Crozant (Crozenc en occitan marchois) est une commune française située dans le département de la Creuse et la région Nouvelle-Aquitaine. Ses habitants sont appelés les Crozantais(es).

Géographie[modifier | modifier le code]

Crozant est situé à la limite nord du département de la Creuse. La rivière, la Grande Creuse (qui s'est grossie de la Petite Creuse à quelques kilomètres en amont) y forme une limite avec le département de l'Indre.

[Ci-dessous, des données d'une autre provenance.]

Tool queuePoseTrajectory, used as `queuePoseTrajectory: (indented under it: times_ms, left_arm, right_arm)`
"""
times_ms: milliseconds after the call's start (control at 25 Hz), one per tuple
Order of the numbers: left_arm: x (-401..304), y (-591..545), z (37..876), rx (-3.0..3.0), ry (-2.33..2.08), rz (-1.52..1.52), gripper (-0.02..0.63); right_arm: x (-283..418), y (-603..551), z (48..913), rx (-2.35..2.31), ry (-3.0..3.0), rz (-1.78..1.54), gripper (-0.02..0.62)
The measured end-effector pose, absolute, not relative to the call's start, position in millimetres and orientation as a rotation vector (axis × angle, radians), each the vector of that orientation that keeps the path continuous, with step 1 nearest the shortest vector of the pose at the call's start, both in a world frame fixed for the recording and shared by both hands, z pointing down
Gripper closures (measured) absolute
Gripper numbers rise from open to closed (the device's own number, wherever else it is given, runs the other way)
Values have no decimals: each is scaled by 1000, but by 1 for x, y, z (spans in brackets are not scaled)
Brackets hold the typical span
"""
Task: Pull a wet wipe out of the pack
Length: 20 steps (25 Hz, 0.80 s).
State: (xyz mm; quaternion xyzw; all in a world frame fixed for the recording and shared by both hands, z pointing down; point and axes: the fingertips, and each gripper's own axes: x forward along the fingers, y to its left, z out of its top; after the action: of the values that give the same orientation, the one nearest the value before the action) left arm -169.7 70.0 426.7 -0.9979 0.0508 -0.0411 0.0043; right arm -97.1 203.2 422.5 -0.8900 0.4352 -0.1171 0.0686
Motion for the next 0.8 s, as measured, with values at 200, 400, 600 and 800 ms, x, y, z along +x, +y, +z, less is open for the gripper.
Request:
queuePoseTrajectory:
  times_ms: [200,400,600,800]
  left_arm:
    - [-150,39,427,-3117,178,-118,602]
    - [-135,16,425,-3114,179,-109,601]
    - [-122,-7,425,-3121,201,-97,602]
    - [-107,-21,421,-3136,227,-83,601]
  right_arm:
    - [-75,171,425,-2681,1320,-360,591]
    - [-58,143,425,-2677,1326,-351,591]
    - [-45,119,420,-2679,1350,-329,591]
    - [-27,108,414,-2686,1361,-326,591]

Cette « frontière » administrative est très ancienne. Elle correspond approximativement à la limite entre la langue d'oïl et la langue d'oc. La limite se trouve au village Les Bordes à environ quatre kilomètres de Crozant. Elle a aussi une signification géologique : au sud, ce sont les contreforts granitiques du Massif central, tandis qu'au nord commencent les plaines calcaires du Bassin parisien.

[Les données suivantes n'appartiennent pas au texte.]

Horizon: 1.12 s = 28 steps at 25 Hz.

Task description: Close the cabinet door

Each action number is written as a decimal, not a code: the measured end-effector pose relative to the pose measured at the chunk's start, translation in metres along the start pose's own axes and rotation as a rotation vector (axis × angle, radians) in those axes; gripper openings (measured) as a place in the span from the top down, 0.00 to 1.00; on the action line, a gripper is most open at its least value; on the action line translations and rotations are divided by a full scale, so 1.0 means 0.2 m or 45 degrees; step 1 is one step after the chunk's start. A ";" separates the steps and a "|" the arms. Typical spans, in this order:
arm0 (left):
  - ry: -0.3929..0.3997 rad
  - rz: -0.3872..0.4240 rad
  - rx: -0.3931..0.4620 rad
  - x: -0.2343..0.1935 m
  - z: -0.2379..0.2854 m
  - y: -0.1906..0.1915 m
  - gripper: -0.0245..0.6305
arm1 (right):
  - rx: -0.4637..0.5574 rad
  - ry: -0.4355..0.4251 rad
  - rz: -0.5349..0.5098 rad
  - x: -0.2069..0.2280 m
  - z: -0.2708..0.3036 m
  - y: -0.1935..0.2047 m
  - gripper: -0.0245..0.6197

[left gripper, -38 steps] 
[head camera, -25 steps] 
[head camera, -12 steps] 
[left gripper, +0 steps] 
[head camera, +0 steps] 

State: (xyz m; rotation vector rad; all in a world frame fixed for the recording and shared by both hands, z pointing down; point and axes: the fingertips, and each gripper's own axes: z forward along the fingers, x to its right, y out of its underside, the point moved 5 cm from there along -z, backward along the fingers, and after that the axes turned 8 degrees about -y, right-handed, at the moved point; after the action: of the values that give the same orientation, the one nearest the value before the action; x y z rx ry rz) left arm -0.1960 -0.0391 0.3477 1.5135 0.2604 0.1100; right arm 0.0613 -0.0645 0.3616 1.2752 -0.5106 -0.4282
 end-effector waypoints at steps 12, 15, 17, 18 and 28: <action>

Le territoire communal est traversé par le sentier de grande randonnée de pays du Val de Creuse.

Climat[modifier | modifier le code]

Le climat qui caractérise la commune est qualifié, en 2010, de « climat océanique dégradé des plaines du Centre et du Nord », selon la typologie des climats de la France qui compte alors huit grands types de climats en métropole[1]. En 2020, la commune ressort du type « climat océanique altéré » dans la classification établie par Météo-France, qui ne compte désormais, en première approche, que cinq grands types de climats en métropole. Il s’agit d’une zone de transition entre le climat océanique, le climat de montagne et le climat semi-continental. Les écarts de température entre hiver et été augmentent avec l'éloignement de la mer. La pluviométrie est plus faible qu'en bord de mer, sauf aux abords des reliefs[2].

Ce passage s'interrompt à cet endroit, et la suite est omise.